April 4, 2018 @ 9:49 am
Thank you so much Laura for providing a clinician’s perspective. May it be so that emotional freedom comes to many or all…. Elizabeth
March 5, 2018 @ 7:22 pm
Thanks so much Elizabeth…right on the money….detachment seems like just the right intervention in the situation I was telling you about. My sense is that it would go a long way in dissolving the original trauma and trigger sequelae.

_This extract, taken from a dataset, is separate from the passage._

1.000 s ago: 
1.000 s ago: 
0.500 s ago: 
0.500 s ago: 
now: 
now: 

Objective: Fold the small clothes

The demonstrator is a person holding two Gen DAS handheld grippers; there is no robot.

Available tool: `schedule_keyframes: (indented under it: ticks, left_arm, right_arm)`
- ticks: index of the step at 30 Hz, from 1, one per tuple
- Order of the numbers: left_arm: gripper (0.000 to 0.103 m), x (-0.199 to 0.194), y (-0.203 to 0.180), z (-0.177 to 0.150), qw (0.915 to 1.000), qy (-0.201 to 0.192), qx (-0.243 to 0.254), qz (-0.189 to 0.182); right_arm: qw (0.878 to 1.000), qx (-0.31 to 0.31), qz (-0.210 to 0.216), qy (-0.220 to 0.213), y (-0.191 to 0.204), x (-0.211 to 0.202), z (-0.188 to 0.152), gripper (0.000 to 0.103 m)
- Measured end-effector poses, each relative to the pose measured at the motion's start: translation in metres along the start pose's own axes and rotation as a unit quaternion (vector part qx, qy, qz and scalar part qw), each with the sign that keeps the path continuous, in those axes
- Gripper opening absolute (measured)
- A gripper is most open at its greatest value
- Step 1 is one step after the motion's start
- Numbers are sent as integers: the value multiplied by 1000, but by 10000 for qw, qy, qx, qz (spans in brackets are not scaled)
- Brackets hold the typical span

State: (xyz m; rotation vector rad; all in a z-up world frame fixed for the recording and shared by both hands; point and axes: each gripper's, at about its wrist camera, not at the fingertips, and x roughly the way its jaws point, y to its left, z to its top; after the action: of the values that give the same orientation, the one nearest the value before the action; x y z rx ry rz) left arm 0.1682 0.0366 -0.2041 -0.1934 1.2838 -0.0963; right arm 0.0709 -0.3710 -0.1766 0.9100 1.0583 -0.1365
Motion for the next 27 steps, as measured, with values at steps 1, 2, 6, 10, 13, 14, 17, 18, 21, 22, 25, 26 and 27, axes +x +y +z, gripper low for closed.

Your work in connecting dots is as usual lovely to read and experience. The gift for your client of course was not only resolving the case but also the emotion of holding all that anger which clearly was attached to her father.It also likely served to spare Eric some of the anger she had toward her father that was projected onto him. A truly successful mediation at many levels. A great example of doing much more than resolving a legal case.
March 6, 2018 @ 12:35 pm
Thank you so much Stewart. What I have learned from reflecting on these issues since posting this post is that working with hatred is quite different than just working with aggression. Aggression is the common denominator in the mediation of litigated cases, but hatred is much more difficult and challenging. Although it also co-exists with aggression. I plan to investigate this difference further…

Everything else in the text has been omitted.